Carl Hiaasen – Basket Case

She chuckles. “Jimmy was always on vacation when we went to the islands. He loved to dive—he was, like, obsessed. He used to say that being underwater was better than any dope he’d ever tried. ‘The deeper I go, the higher I get,’ is what he said.”

Writing down every word, I’m thinking about how easily Mrs. Stomarti has settled into the past tense when speaking of Jimmy. Often a new widow will talk about her deceased husband as though he were still alive.

For example: He’s always on vacation when we go to the islands. Or: He loves to dive. And so on.

But Cleo hasn’t slipped once. No subconscious denial here; Jimmy Stoma’s dead.

“Can you tell me what happened,” I ask, “the day he died?”

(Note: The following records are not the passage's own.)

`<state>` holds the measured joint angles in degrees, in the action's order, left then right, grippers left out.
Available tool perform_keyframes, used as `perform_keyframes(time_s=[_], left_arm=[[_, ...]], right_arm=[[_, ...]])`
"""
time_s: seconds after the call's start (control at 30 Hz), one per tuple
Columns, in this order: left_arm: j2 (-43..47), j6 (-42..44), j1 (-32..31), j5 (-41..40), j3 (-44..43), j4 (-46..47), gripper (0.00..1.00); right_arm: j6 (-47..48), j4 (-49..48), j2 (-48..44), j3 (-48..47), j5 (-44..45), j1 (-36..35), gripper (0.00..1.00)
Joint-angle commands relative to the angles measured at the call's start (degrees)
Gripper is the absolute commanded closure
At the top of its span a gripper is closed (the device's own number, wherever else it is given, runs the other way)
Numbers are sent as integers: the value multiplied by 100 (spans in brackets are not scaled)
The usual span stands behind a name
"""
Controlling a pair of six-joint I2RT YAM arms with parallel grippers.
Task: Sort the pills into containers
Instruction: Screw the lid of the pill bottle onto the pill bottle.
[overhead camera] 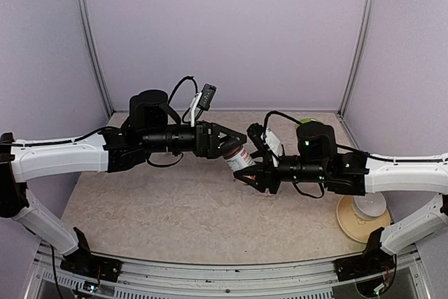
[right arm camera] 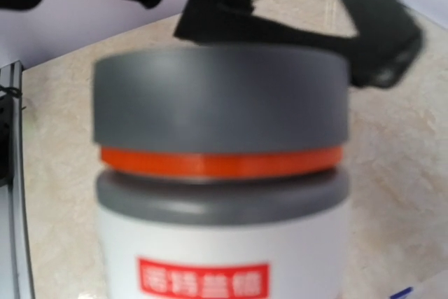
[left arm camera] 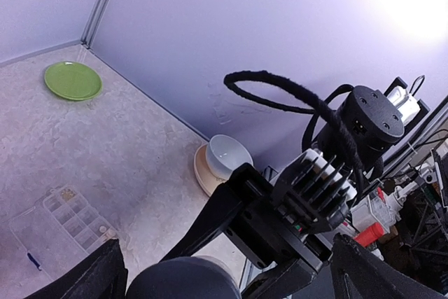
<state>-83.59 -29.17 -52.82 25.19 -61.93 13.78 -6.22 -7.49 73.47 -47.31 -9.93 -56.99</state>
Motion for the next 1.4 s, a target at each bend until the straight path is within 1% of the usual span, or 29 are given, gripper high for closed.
perform_keyframes(time_s=[0.0, 0.17, 0.5, 0.67, 1.07, 1.37], left_arm=[[238, -59, 23, -89, 84, 151, 1], [173, -87, 39, -94, 80, 96, 1], [150, -105, -93, 88, 68, 203, 1], [132, -83, -165, 172, 61, 294, 1], [106, 37, -226, 26, 85, 369, 1], [133, 85, -279, 77, 111, 441, 1]], right_arm=[[70, -196, -434, -18, 335, 1, 89], [94, -92, -637, 44, 587, 44, 89], [103, 38, -517, 35, 942, 53, 89], [137, 112, -434, -12, 959, 52, 89], [139, 135, -26, -107, 314, 0, 88], [108, 33, 216, -177, 215, -74, 88]])
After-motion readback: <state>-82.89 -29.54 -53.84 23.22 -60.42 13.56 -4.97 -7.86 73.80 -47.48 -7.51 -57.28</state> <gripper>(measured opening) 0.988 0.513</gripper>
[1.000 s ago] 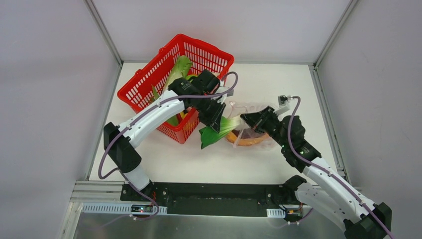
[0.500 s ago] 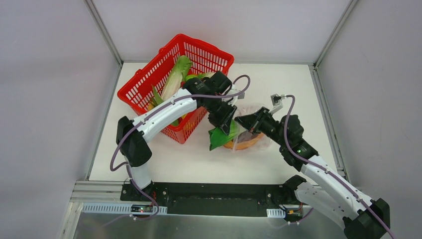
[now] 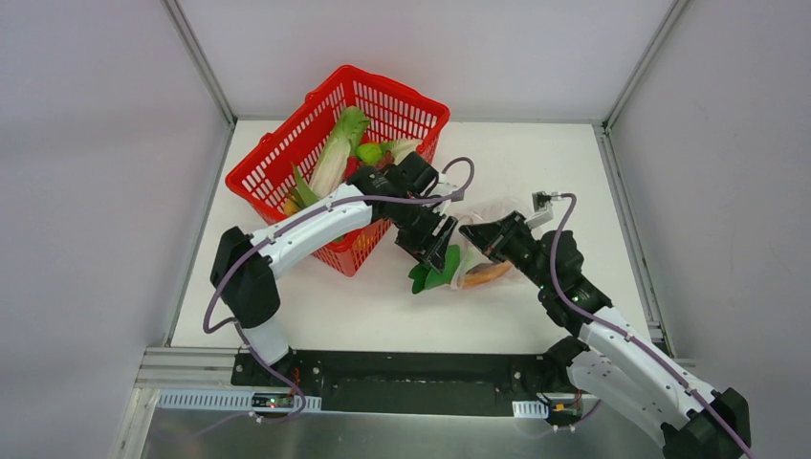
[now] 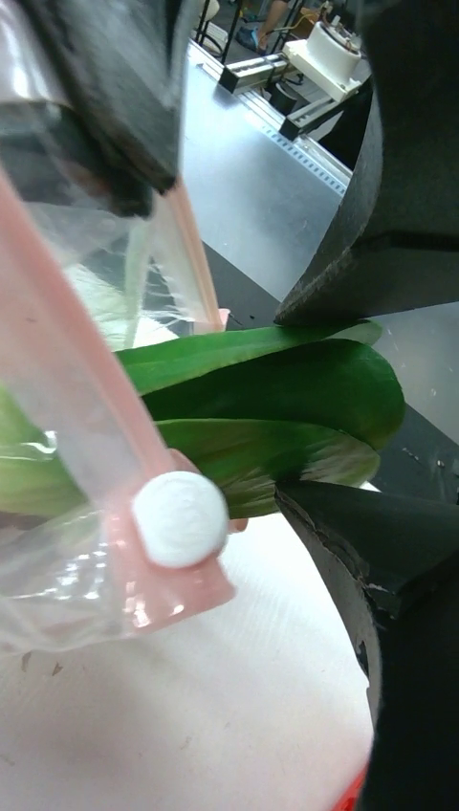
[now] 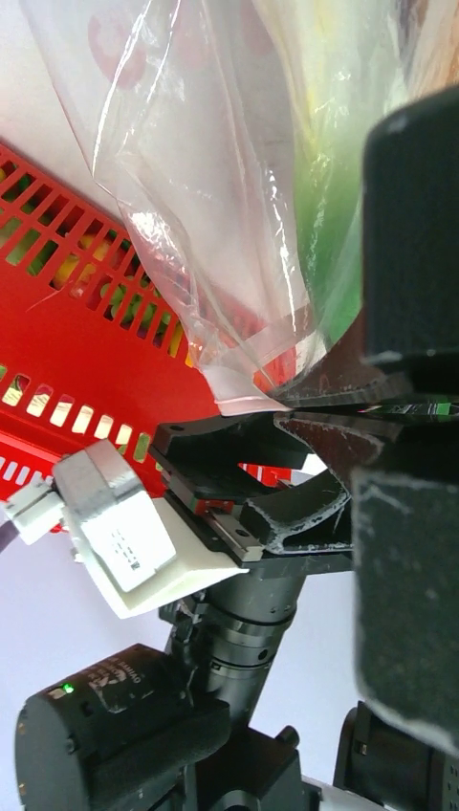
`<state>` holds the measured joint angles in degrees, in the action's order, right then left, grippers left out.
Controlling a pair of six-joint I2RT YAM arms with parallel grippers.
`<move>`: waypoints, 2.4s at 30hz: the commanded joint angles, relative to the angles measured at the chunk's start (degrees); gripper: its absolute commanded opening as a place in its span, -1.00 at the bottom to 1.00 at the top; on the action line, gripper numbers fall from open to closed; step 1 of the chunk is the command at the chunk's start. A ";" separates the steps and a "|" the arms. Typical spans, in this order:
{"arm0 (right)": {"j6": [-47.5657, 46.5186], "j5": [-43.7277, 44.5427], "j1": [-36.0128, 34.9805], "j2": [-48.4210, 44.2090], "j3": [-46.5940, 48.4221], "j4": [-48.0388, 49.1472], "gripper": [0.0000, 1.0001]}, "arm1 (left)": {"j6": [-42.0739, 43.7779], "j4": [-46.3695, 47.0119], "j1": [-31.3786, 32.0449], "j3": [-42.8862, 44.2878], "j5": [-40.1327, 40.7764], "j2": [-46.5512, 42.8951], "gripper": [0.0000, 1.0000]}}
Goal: Place the food in the zip-top bag and seal the zipper
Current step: Place the fake vegetable in the zipper food storage bag.
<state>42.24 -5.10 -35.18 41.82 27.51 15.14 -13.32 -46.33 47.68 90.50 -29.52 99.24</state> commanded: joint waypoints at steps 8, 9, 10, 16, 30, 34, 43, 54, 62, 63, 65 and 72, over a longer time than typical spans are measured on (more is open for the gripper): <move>2.34 1.93 0.08 -0.20 0.80 5.30 -1.00 | -2.28 3.48 2.65 -5.37 8.30 -6.68 0.28; 2.68 2.13 0.11 -0.08 0.86 5.47 -1.00 | -3.06 4.34 3.08 -5.59 8.81 -6.80 0.28; 3.16 2.38 0.11 0.11 1.00 5.61 -1.00 | -4.33 6.01 3.44 -6.46 8.97 -7.16 0.27; 6.24 2.64 0.41 1.00 1.76 5.67 -1.00 | -9.82 18.04 4.09 -15.24 10.31 -10.88 -0.19; 7.23 2.33 0.62 2.25 1.70 4.73 -1.00 | -9.36 18.67 4.65 -11.45 13.71 -12.11 -1.00; 7.15 3.35 0.64 2.32 1.84 3.76 -1.00 | -8.81 18.05 4.70 -9.28 14.00 -12.44 -1.00; 6.20 -0.82 0.63 3.37 2.62 5.82 -1.00 | -9.16 28.01 4.69 -10.85 8.84 -9.75 -1.00; 10.31 -2.80 1.17 2.29 4.61 6.96 -1.00 | 0.07 35.71 4.64 -13.25 4.91 -6.43 -1.00; 13.86 -6.63 2.23 3.83 4.41 9.72 -1.00 | 16.72 27.01 4.69 -11.54 -1.77 -5.06 -0.78; 13.96 -6.73 2.28 3.81 4.33 9.83 -1.00 | 18.36 24.45 4.70 -9.90 -1.49 -4.02 -0.76; 14.06 -6.72 2.36 3.75 4.19 9.83 -1.00 | 21.15 21.30 4.67 -6.70 -2.24 -2.00 -0.69; 14.21 -4.34 2.39 1.52 2.64 9.75 -1.00 | 21.08 22.39 4.60 -4.31 -4.11 1.32 -0.45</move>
<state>54.83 -8.54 -32.23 45.54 29.32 17.78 5.34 -24.27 51.66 83.46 -30.06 98.19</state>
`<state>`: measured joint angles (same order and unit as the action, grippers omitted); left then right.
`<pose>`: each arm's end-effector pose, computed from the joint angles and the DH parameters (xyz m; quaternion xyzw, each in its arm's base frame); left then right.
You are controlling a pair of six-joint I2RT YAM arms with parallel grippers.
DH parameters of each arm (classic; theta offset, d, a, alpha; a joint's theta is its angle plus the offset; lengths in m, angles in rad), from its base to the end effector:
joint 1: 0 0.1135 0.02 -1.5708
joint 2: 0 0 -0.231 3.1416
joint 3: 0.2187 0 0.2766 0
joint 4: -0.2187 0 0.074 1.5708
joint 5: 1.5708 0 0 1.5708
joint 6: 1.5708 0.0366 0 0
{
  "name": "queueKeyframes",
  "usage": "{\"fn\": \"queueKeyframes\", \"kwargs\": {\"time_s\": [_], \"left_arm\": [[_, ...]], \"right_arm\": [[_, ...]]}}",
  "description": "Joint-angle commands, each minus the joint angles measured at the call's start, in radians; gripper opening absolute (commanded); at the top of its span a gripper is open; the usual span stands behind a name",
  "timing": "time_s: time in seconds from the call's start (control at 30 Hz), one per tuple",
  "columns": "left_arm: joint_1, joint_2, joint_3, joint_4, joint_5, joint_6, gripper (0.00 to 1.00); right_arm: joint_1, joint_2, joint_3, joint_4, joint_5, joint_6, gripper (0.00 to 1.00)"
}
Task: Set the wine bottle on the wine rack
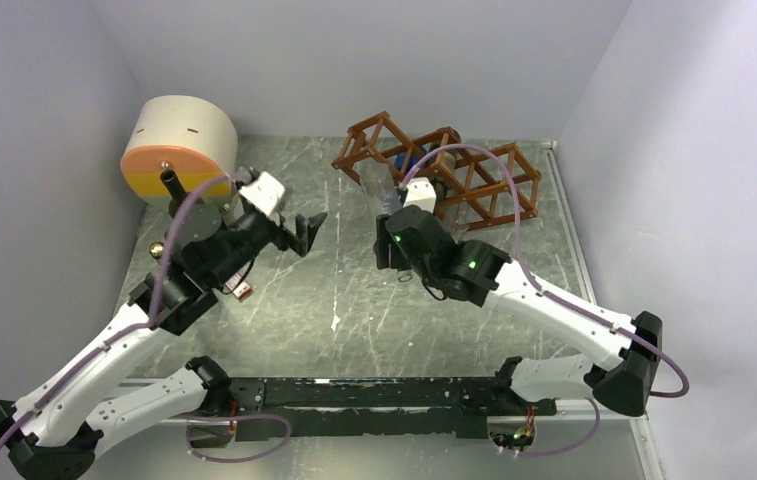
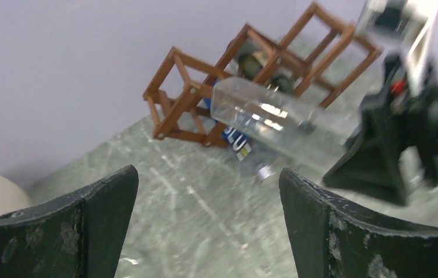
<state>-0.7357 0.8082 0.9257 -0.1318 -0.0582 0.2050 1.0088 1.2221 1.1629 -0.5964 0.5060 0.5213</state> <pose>0.1735 -0.1542 0.3702 0.3044 0.6438 -0.1640 0.6826 0.1739 0.2429 0.3099 -0.1023 0.8696 0.1342 0.4641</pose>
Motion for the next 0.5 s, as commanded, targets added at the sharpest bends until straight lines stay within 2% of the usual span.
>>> {"fn": "queueKeyframes", "kwargs": {"time_s": [0.0,0.23,0.47], "left_arm": [[0.000,0.068,0.117,-0.127,-0.078,-0.383,0.95],[0.000,0.060,0.106,-0.138,-0.194,-0.414,0.95],[0.000,0.019,0.029,-0.095,-0.183,-0.390,0.95]], "right_arm": [[-0.060,0.011,0.005,0.092,-0.033,0.060,0.00],[-0.113,0.113,0.031,0.159,-0.111,0.083,0.00],[-0.145,0.249,0.076,0.210,-0.120,0.130,0.00]]}}
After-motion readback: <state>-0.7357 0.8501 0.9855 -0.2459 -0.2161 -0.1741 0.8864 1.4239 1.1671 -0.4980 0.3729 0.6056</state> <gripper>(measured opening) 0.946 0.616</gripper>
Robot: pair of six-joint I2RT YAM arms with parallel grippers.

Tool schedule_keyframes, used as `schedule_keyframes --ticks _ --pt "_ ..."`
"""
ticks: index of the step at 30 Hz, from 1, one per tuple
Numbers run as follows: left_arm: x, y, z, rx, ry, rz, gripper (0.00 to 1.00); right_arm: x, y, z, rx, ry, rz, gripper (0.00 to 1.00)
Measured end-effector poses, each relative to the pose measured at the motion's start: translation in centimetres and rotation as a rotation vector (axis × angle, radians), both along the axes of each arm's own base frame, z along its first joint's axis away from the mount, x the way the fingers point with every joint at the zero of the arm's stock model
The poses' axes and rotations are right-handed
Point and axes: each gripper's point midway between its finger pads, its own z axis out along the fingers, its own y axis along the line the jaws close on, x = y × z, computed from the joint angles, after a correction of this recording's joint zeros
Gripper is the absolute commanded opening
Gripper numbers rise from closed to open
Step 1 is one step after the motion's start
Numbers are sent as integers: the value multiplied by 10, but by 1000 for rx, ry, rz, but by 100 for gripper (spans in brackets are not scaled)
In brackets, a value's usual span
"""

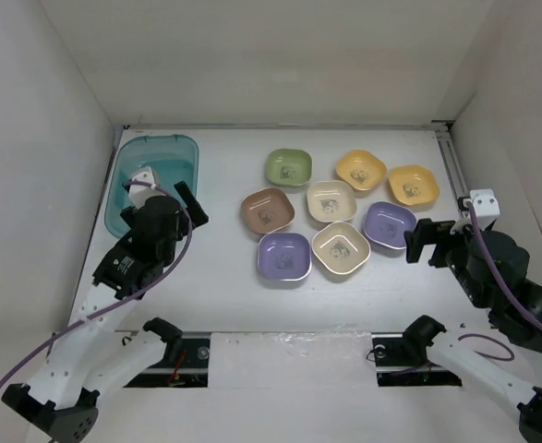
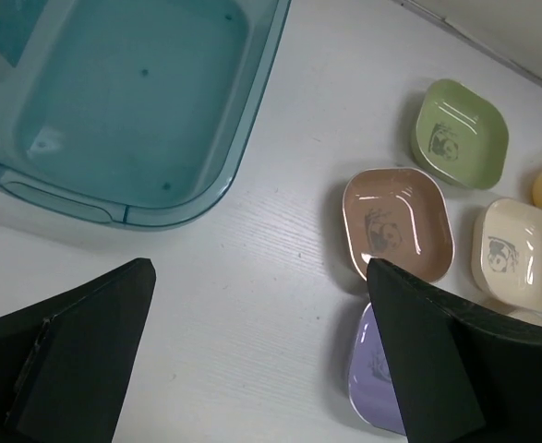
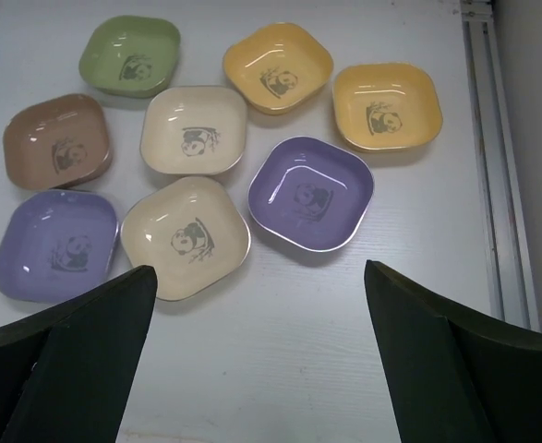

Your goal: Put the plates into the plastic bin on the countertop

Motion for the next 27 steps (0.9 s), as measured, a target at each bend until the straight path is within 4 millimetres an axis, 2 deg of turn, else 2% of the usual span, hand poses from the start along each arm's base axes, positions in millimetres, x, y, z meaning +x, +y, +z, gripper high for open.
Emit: schedule_keyframes --ticks 3,5,7,10,12,20,27 --pt "9 -8 -11 13 62 -5 100 1 2 2 9 -7 9 100" --pt "21 -23 -18 9 102 -17 100 2 7 4 22 -16 24 100" --pt "32 -50 -27 5 141 -59 100 4 11 3 31 -19 40 100" --pt "48 -87 -55 15 225 -106 100 6 18 2 41 -16 66 100" --pt "57 -102 -75 21 270 -113 100 8 24 2 49 -15 87 100" --pt "83 -122 -131 31 368 -79 93 13 55 -21 74 27 205 100" --pt "112 -117 -175 20 405 -24 67 13 77 -30 114 31 303 100"
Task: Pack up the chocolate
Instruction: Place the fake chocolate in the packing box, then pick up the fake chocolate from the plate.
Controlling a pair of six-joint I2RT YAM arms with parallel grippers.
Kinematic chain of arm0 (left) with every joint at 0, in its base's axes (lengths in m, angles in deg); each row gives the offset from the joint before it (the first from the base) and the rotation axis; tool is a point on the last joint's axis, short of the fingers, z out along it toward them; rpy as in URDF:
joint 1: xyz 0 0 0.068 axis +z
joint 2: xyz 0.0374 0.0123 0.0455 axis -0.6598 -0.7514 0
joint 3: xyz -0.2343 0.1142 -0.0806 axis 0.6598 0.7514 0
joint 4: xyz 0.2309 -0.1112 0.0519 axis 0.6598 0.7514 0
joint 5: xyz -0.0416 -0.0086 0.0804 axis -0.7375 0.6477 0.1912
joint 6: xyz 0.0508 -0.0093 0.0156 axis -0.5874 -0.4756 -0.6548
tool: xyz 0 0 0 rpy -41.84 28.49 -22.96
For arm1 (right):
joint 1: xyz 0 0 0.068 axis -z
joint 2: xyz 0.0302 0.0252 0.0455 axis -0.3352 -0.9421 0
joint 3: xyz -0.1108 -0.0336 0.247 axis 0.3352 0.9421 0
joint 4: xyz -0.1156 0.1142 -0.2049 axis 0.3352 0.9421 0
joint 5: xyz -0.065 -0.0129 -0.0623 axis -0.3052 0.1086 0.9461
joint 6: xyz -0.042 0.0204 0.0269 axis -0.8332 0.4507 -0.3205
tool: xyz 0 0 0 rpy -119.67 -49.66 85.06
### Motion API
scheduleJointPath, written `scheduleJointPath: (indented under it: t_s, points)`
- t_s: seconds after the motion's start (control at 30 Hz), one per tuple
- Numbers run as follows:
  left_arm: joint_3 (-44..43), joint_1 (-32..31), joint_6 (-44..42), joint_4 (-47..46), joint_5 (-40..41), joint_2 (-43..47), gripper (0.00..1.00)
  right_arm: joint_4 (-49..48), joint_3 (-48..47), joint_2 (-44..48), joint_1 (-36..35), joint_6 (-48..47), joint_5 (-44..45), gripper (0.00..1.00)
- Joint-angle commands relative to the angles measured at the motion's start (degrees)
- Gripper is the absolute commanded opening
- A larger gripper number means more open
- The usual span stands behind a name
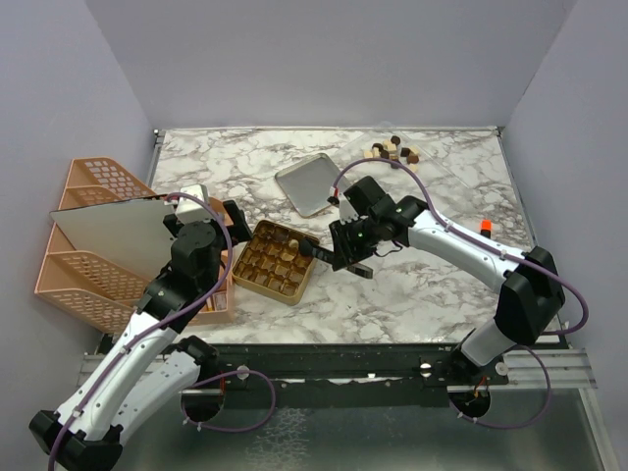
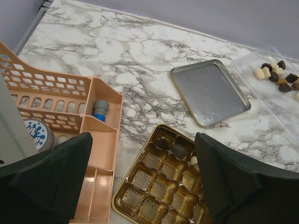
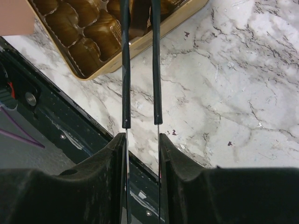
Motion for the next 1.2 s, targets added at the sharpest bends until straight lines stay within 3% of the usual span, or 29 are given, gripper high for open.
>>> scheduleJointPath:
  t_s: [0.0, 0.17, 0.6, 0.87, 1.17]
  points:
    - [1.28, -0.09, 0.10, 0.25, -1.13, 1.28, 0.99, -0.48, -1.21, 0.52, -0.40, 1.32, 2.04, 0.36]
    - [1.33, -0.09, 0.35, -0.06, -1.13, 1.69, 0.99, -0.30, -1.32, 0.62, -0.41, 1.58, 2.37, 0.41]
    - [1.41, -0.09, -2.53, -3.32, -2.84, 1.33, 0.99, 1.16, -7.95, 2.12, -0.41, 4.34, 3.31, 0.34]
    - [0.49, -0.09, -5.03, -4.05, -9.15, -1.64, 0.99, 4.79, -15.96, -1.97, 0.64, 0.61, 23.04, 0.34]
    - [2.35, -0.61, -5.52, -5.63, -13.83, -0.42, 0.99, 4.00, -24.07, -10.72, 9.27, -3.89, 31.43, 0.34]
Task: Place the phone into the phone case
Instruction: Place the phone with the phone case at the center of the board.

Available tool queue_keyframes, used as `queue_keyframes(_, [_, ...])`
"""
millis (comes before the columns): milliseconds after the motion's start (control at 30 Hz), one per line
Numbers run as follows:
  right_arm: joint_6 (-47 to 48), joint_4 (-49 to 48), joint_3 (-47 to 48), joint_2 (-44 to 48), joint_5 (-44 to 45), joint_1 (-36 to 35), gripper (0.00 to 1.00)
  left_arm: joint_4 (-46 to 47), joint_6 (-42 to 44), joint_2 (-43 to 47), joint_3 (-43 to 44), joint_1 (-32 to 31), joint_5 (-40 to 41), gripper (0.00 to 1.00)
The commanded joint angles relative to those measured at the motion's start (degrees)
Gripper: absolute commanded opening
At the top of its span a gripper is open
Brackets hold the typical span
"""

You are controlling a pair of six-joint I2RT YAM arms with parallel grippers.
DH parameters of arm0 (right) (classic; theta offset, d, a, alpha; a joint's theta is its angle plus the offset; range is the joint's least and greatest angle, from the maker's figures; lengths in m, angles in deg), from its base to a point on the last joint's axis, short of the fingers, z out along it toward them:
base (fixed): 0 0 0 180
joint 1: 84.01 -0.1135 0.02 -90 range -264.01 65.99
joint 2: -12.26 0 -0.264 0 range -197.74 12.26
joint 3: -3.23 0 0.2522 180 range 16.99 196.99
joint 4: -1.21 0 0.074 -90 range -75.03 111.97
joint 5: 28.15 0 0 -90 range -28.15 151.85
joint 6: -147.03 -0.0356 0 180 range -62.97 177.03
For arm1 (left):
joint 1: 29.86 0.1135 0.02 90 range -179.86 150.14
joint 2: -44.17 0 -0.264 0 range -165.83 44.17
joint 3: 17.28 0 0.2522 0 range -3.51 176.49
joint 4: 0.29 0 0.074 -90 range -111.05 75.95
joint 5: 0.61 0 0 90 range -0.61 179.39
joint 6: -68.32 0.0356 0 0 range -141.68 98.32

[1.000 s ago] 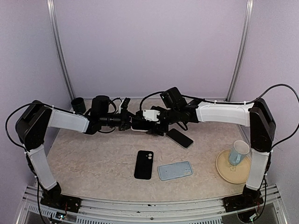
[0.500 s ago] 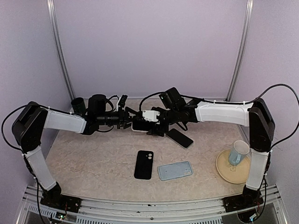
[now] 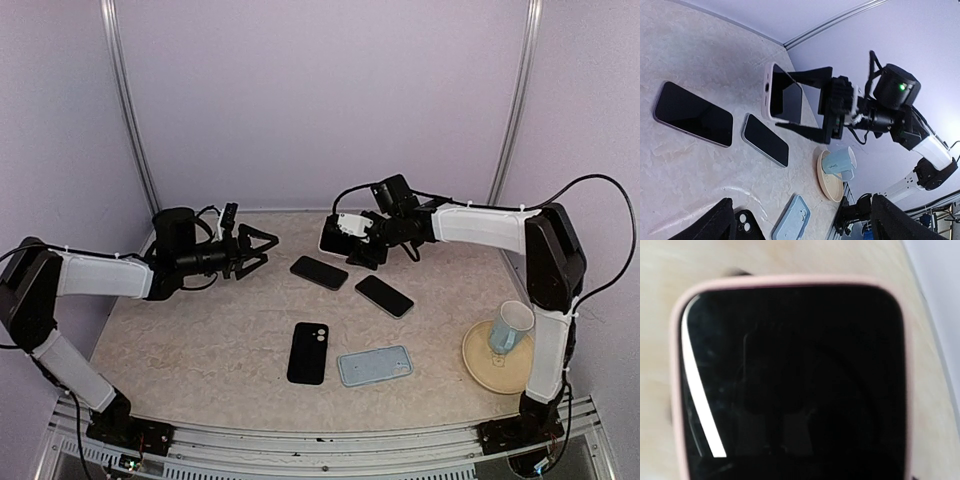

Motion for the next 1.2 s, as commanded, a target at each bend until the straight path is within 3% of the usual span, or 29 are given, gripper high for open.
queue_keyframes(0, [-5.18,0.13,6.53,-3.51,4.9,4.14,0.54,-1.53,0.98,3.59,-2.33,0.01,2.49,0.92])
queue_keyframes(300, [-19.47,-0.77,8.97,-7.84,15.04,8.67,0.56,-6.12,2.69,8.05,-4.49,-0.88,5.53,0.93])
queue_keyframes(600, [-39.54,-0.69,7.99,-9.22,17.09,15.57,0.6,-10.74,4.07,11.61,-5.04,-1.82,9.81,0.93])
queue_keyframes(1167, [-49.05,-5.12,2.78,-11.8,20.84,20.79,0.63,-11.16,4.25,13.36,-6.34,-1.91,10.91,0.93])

She purses her lips and reaches for the drink. I wait. She slurps an ice cube out of the glass and says, “It was an accident.”

I say nothing.

“He was diving on an airplane wreck. Fifty, sixty feet deep.” Mrs. Stomarti is sucking the ice from cheek to cheek.

“Where?” I ask.

“Near Chub Cay. There’s plane wrecks all over the islands,” she adds, “from the bad old days.”

“What kind of a plane?”

Cleo shrugs. “A DC-something. I don’t remember,” she says. “Anyway, I was up on the boat when it happened.” Now she’s crunching the ice in her teeth.

“You don’t dive?”

“Not that day. I was working on my tan.”

I nod and glance down meaningfully at my notebook. Scribble a couple words. Look up and nod again. The worst thing a reporter can do in a delicate interview is seem impatient. Cleo takes another slug of her drink. Then she rolls her shoulders and stiffens, like she’s working out a kink in her spine.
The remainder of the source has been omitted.